Reproduce the listing in full. Omit the pictures.

** Opening Source material block **

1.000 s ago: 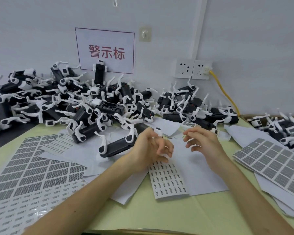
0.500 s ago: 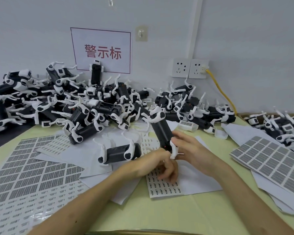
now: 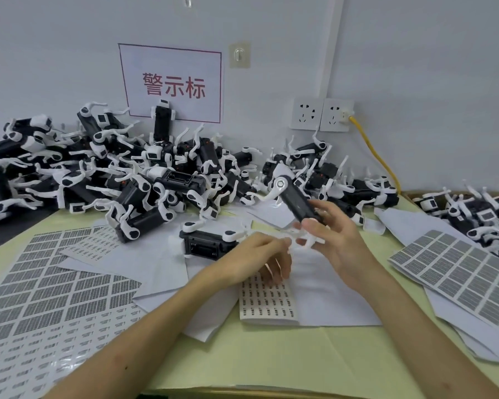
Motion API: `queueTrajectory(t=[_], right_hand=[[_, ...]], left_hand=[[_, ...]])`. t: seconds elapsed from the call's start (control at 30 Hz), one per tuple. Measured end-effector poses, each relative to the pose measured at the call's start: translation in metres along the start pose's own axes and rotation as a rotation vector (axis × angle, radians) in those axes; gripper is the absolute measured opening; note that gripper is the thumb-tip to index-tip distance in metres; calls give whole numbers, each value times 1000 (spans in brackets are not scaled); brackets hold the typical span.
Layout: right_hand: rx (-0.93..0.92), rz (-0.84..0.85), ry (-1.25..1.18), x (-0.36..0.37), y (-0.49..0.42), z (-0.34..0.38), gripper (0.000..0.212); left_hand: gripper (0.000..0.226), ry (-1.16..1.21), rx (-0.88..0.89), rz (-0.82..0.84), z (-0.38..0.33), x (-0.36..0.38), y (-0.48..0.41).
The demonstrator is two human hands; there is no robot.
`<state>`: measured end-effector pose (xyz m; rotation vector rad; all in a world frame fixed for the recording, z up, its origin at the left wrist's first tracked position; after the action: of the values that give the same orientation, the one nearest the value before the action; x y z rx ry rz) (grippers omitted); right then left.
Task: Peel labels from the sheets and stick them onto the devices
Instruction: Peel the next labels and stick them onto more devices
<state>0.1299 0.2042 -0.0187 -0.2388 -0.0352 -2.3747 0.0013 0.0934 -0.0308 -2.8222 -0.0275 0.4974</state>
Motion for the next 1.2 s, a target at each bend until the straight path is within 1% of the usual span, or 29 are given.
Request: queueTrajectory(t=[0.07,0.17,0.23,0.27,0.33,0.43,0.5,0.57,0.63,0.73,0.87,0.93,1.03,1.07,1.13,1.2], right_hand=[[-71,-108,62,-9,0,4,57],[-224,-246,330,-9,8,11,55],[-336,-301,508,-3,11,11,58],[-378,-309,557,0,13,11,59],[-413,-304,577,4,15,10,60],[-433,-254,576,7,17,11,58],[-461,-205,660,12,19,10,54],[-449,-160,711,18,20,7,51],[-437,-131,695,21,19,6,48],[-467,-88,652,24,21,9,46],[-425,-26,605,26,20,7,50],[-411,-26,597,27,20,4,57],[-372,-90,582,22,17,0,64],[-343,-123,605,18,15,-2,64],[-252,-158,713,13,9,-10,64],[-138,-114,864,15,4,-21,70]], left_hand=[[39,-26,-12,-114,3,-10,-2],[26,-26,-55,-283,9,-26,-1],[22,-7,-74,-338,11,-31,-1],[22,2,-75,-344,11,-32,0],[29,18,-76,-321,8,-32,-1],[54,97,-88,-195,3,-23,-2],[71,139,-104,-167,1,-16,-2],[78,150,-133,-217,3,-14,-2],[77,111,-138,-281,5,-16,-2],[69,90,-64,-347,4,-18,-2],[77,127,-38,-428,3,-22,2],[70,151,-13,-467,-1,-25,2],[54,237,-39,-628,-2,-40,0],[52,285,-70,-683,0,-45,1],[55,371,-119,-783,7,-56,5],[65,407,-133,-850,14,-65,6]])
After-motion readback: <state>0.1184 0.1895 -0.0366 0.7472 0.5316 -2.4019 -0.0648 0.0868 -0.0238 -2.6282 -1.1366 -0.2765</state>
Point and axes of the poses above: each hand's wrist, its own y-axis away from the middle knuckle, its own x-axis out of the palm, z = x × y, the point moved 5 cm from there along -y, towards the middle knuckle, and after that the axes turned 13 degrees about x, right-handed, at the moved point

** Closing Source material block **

Result of the task:
1.000 s ago: 
0.500 s ago: 
now: 
Motion API: `queueTrajectory(t=[_], right_hand=[[_, ...]], left_hand=[[_, ...]])`. t: seconds elapsed from the call's start (control at 30 Hz), one per tuple. Measured end-effector poses, each relative to the pose measured at the call's start: translation in metres along the start pose's own axes and rotation as a rotation vector (axis × angle, radians) in those axes; gripper is the absolute measured opening; note that gripper is the thumb-tip to index-tip distance in metres; calls give whole numbers, each value times 1000 (spans in brackets are not scaled); brackets hold the typical span.
Layout: right_hand: rx (-0.93..0.92), rz (-0.84..0.85), ry (-1.25..1.18), x (-0.36..0.37), y (-0.49..0.42), z (-0.34..0.38), gripper (0.000..0.212); left_hand: gripper (0.000..0.226), ry (-1.16..1.21), rx (-0.88..0.89), rz (-0.82..0.84), z (-0.38..0.33), x (-0.36..0.38), y (-0.48..0.41).
The demonstrator is two human hands; there is no robot.
`<state>`: measured end-effector pose (xyz m; rotation vector rad; all in a world frame fixed for the recording, z up, its origin at the left wrist's first tracked position; after the action: of the values that give the same orientation, the one nearest the value before the action; x y z rx ry rz) (grippers omitted); right then left.
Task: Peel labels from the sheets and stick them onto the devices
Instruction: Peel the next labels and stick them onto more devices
<state>0.1299 0.2042 -0.0187 -0.2388 -0.0352 -2.3747 0.0013 0.0934 -0.0308 -2.8222 -0.0275 0.4974</state>
Motion for the next 1.2 s, a target at each bend until the straight path is within 1% of the usual span, or 29 are given.
Request: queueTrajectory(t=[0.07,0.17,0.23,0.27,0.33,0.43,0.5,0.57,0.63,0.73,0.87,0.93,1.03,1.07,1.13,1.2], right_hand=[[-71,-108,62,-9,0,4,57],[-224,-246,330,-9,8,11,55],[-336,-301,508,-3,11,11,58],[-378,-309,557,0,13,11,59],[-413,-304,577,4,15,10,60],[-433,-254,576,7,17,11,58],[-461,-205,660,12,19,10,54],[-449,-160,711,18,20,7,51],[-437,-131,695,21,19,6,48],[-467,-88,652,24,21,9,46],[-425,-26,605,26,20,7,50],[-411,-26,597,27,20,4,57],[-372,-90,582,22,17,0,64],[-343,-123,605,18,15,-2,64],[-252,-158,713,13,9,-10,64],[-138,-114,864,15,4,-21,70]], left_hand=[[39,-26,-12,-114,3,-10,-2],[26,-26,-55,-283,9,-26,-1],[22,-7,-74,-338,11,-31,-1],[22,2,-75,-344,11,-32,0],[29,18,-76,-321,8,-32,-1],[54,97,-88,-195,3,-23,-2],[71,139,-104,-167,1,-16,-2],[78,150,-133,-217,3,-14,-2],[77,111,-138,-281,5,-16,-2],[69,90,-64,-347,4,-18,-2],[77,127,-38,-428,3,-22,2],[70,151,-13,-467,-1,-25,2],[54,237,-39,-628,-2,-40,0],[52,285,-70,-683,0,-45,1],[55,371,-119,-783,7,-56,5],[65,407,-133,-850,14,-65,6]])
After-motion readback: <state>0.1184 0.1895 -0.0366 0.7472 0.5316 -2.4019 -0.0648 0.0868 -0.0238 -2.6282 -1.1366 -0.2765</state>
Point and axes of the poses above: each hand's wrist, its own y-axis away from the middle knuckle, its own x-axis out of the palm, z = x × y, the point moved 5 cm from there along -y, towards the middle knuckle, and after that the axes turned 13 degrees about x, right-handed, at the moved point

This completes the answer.